REPUBLIKA.CO.ID, Oleh: Nashih Nashrullah
Fawanis, lampu hias ini ditemui saat Ramadhan di Timur Tengah, terutama Mesir. Di jalan protokol, permukiman, dan kawasan wisata, banyak yang menjajakannya. Lampu tersebut dipasang untuk menandakan Ramadhan.
Kata fawanis adalah bentuk jamak dari kata fanus. Kata yang berarti lampu ini berasal dari bahasa Yunani. Tradisi memasang lampu tersebut belum dikenal di Negara Piramida , hingga pada 358 Hijriyah warga Mesir menggunakan untuk penerang jalan.

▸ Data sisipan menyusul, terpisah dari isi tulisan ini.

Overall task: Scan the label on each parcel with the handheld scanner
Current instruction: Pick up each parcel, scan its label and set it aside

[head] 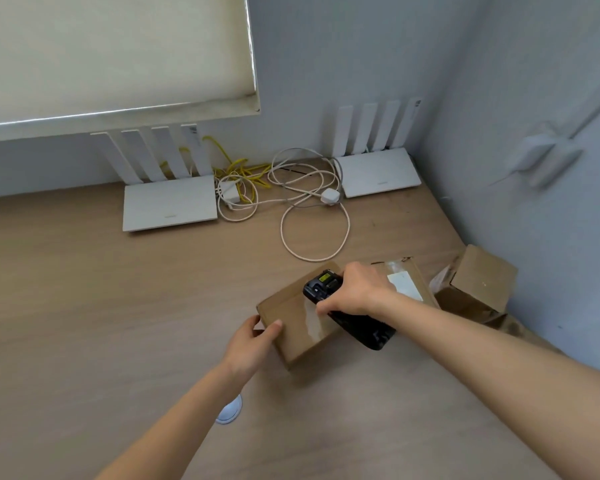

Mereka menyambut kedatangan al-Muiz Lidinillah ke Mesir. Peristiwa tersebut bertepatan dengan Ramadhan. Sejak itulah, fawanis menjadi ikon Ramadhan di Mesir.
Beragam tradisi memeriahkan Ramadhan di dunia Islam. Sebagiannya atau nyaris keseluruhannya, memang belum dicontohkan Rasulullah SAW. Tapi, tak jadi masalah. Ini tradisi dan budaya yang berasal dari kearifan lokal.
Unik, mengundang ketertarikan lintas generasi. Tiap daerah memiliki tradisi. Ikhtiar sederhana masyarakat lokal untuk memberi keistimewaan Ramadhan.
Fenomena unik Ramadhan di Timur Tengah yang hampir tergerus dinamika zaman yang merupakan pekerjaan sukarela, yaitu membangunkan sahur.
Di Arab Saudi, pelakunya dijuluki az-zam zami, di Kuwait disebut Abu Thubailah, dan di Mesir akrab dikenal dengan al-mushirati. Mereka memiliki gaya, media, dan yel-yel berbeda. Liriknya, berisikan ajakan dan seruan bangun sahur.
Gubernur Mesir Atabah bin Ishaq di era pemerintahan Khalifah Dinasti Abbasiyah, Al-Munthashir Billah (861-862 M), disebut sebagai al-mushirati pertama. Ini karena pada 238 H ia merasa terpanggil untuk berkeliling di Kota Kairo (Fustat lama) dan membangunkan penduduk untuk sahur.
Ia melakukannya berjalan kaki. Tempat permulaannya di Kota Militer dan berakhir di Masjid Amar bin Ash di Kairo Lama, Fustat. Dan kini, profesi itu tak lagi menarik. Mulai tergeser dengan suara alarm atau pekikan keras dari pengeras suara di masjid.